Task to carry out -> Return only those lines of the material that contain "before".

Data to process ->
»»
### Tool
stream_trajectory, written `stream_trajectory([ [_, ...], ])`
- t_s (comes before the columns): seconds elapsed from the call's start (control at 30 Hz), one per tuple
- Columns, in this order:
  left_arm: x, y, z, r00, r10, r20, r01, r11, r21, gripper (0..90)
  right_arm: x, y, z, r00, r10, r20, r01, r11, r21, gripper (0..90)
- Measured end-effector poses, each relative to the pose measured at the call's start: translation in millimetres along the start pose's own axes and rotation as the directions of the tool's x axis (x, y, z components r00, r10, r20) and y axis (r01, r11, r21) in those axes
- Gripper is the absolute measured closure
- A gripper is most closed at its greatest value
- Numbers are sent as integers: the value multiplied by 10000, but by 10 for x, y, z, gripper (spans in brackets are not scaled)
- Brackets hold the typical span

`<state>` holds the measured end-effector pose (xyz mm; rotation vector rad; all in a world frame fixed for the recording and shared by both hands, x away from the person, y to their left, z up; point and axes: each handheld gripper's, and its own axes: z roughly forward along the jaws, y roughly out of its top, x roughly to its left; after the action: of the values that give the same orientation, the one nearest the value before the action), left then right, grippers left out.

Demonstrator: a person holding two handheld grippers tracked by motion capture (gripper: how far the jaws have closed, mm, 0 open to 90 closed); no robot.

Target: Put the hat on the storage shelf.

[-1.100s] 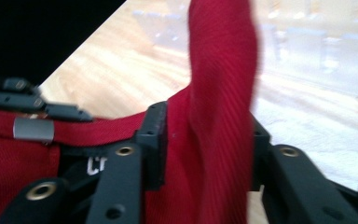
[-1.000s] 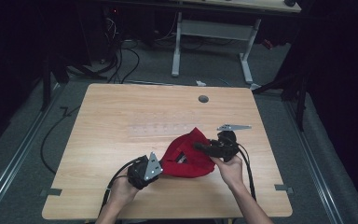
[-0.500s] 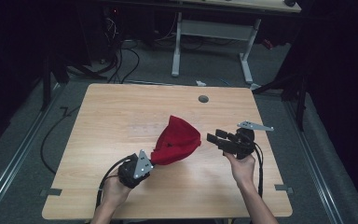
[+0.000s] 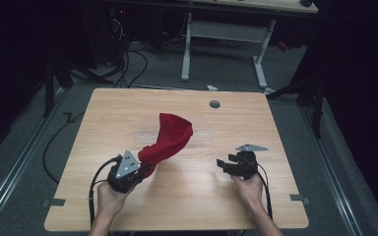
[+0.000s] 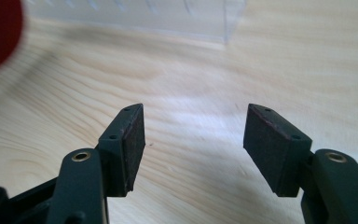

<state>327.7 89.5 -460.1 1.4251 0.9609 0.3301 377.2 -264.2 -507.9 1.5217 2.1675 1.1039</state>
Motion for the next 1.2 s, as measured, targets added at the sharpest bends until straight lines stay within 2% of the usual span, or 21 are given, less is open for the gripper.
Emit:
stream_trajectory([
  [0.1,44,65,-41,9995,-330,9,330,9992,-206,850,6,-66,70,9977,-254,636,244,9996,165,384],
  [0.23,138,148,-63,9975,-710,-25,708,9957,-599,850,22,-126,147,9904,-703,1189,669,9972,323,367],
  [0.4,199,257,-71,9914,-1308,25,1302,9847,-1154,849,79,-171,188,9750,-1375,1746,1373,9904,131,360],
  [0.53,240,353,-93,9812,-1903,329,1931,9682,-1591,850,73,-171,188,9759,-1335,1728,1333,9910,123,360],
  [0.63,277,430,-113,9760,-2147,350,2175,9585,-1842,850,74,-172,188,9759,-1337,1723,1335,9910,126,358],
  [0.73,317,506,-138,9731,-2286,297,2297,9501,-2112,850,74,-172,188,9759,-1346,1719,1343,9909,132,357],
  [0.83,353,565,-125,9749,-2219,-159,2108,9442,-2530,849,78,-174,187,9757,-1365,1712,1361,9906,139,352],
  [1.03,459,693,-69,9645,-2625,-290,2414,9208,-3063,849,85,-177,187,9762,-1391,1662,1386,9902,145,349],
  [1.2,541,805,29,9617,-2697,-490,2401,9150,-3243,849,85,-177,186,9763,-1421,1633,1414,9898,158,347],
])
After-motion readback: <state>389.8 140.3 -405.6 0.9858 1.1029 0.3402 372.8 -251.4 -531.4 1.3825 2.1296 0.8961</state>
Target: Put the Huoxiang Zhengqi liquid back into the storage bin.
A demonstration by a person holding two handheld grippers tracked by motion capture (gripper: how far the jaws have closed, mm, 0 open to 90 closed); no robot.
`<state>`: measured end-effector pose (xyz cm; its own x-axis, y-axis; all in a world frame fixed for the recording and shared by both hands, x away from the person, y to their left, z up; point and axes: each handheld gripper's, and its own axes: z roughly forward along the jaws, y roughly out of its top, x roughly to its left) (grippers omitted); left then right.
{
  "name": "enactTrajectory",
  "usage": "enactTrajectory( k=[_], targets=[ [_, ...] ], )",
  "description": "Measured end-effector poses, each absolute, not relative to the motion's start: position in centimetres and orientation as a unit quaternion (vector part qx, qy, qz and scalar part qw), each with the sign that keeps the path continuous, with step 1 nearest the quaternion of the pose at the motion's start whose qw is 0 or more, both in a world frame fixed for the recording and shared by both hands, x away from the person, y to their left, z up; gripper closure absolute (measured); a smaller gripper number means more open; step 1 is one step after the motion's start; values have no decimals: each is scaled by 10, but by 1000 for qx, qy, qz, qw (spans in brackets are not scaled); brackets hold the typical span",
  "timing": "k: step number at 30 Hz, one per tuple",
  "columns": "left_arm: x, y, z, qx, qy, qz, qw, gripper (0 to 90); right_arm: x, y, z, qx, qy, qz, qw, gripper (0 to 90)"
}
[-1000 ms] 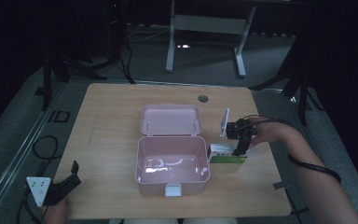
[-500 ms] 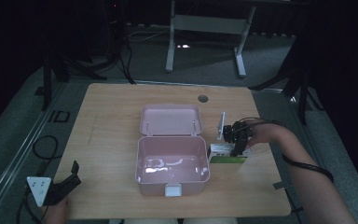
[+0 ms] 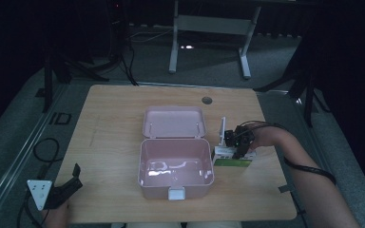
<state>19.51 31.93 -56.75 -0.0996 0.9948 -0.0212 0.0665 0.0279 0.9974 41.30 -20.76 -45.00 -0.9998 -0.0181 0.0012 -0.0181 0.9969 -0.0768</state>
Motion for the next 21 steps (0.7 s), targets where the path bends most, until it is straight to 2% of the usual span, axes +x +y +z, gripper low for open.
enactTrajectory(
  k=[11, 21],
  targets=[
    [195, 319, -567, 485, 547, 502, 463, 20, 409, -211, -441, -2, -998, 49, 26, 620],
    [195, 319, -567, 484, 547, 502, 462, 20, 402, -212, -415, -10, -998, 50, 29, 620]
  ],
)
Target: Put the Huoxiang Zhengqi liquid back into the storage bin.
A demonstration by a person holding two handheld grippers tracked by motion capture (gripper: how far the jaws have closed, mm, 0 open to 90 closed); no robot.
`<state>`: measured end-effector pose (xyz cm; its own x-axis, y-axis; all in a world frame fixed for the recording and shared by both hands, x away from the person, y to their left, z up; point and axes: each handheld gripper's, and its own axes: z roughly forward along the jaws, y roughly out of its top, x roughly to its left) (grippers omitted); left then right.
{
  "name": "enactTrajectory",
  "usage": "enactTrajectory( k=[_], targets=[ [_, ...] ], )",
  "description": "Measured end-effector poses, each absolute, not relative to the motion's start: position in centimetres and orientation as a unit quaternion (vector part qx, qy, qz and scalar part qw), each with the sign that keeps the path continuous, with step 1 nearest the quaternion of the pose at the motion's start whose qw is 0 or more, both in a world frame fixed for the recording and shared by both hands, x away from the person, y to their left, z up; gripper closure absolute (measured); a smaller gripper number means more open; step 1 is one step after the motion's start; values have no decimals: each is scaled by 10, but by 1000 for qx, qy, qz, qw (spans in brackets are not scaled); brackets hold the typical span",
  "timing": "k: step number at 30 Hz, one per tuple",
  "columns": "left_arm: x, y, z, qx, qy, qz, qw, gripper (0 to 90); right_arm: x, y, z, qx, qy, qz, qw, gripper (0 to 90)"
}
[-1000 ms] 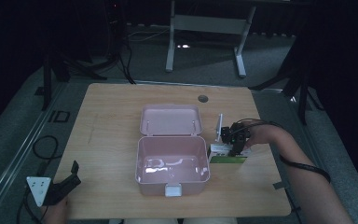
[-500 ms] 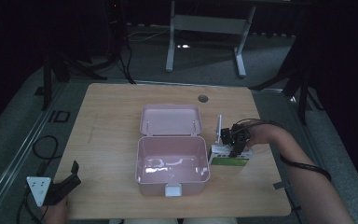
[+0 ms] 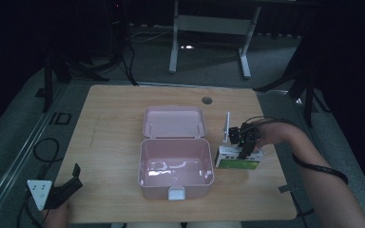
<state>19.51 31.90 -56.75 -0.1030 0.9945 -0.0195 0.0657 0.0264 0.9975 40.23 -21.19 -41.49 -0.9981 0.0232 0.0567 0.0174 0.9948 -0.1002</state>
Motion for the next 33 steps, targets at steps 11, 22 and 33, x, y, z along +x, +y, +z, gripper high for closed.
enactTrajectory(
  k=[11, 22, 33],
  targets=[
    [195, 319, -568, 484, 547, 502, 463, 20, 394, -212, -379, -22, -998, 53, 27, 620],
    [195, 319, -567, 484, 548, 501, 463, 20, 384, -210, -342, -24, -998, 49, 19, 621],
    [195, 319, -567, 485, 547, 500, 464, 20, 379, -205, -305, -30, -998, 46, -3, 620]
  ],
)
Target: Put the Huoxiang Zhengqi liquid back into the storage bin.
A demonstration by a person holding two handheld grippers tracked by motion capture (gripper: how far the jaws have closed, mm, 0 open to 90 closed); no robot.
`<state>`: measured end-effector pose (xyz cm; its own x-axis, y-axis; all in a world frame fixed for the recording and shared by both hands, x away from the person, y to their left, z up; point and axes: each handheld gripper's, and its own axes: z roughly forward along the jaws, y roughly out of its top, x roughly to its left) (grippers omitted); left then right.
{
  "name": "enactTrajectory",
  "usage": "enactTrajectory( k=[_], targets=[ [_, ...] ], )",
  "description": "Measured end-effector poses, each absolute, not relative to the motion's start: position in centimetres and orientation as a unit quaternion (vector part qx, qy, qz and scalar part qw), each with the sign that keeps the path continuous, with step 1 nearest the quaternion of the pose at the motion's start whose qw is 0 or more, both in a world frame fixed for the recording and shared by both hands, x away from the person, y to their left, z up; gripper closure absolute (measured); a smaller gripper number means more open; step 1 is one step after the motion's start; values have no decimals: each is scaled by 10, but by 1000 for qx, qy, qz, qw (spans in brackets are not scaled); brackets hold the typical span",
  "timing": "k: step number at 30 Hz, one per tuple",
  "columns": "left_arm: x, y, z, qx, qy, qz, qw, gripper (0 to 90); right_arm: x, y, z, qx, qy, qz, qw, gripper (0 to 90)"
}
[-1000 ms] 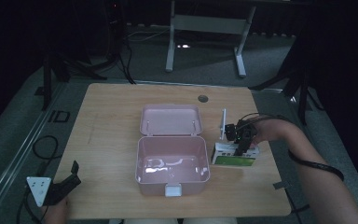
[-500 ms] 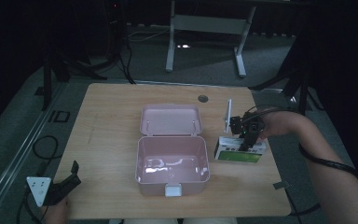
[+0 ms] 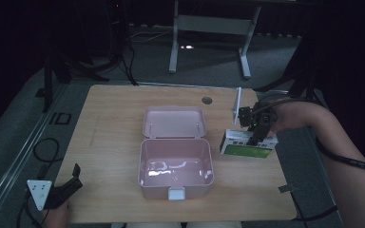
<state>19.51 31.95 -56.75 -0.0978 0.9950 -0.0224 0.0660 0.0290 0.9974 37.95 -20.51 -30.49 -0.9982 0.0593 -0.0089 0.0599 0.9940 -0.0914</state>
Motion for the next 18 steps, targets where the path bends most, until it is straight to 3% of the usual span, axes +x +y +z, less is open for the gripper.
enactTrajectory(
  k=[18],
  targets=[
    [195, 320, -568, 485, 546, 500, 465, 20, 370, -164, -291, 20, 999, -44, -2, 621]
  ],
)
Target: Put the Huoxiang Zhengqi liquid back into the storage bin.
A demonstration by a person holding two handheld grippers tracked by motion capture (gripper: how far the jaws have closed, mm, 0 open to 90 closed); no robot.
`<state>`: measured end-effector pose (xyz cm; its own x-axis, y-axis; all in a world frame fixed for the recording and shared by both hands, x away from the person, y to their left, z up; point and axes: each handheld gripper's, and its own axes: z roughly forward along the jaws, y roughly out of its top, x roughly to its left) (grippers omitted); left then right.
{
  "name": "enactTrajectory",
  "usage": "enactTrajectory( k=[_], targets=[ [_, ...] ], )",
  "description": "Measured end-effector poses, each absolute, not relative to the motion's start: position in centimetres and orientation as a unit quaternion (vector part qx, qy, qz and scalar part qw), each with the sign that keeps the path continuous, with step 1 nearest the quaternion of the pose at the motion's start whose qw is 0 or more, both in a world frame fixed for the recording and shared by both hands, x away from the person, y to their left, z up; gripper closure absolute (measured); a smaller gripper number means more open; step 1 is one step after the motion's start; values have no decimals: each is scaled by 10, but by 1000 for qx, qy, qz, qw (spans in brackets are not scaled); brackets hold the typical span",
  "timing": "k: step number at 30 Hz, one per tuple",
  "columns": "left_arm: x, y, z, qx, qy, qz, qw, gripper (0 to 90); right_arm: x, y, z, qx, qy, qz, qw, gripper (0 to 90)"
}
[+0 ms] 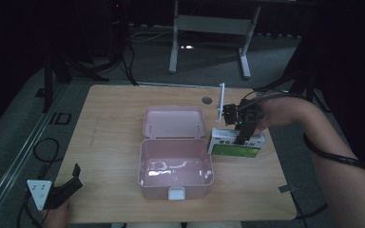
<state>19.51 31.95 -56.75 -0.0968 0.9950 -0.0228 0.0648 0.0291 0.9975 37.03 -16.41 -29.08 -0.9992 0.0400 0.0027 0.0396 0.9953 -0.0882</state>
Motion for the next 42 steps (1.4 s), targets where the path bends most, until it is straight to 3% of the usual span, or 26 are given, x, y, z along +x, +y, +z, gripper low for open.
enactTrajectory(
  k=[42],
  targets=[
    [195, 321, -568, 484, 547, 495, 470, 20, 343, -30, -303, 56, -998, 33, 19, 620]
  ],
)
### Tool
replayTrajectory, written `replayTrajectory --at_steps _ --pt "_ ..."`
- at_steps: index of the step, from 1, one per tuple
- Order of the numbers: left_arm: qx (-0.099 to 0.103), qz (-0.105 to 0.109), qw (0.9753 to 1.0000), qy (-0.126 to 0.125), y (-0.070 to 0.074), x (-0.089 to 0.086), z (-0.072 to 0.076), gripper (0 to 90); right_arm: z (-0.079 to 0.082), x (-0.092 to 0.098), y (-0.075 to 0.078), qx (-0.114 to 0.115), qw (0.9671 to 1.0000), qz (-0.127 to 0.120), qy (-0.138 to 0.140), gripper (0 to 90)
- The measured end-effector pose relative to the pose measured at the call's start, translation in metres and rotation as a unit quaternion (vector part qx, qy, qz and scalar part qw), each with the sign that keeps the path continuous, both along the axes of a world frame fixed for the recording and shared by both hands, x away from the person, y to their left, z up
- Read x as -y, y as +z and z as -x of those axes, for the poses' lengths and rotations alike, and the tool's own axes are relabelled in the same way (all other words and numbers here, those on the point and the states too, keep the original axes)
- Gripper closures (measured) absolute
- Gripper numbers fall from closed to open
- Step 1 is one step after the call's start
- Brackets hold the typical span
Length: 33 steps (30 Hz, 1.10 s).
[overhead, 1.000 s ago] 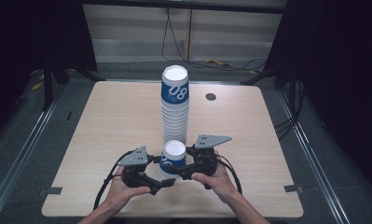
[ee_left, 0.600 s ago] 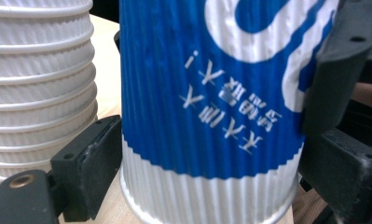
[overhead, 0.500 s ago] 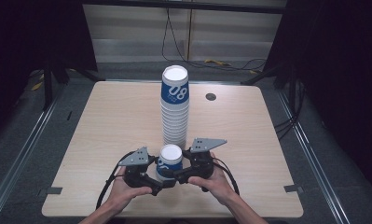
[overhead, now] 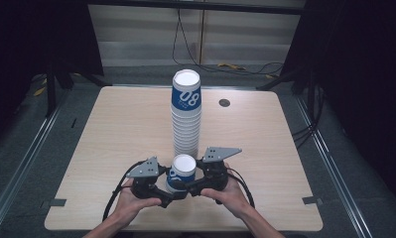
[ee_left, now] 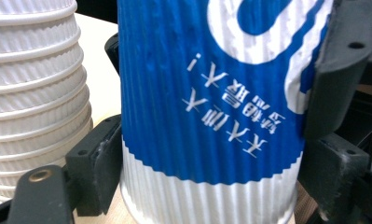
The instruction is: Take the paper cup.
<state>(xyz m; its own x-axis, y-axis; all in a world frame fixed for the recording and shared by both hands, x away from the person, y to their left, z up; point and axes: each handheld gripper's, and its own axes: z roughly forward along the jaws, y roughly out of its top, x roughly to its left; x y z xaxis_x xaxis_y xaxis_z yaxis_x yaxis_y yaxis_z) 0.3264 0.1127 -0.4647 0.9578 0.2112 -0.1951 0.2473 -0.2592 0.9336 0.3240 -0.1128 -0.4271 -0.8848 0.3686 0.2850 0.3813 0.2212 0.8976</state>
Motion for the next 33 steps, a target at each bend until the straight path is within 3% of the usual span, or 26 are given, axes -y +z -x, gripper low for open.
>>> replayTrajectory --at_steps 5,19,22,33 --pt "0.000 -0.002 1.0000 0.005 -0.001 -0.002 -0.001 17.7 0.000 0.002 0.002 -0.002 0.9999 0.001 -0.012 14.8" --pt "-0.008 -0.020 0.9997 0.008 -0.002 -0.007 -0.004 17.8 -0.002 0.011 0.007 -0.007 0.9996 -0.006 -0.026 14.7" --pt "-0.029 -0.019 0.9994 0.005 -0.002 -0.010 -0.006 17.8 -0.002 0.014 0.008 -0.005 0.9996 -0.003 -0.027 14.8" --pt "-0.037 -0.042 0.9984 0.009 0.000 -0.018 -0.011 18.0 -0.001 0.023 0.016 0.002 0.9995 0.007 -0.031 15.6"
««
Response below ->
- t_s (comes before the columns): seconds elapsed from the call's start (control at 30 Hz), one per tuple
`<state>` holds the measured end-effector pose (xyz mm; rotation vector rad; all in a world frame fixed for the recording and shared by both hands, x away from the person, y to their left, z up; point and axes: each handheld gripper's, and its own axes: z roughly forward along the jaws, y roughly out of its top, x roughly to its left; after the action: of the values that give the same orientation, the one nearest the value before the action), left then right, grippers left out.

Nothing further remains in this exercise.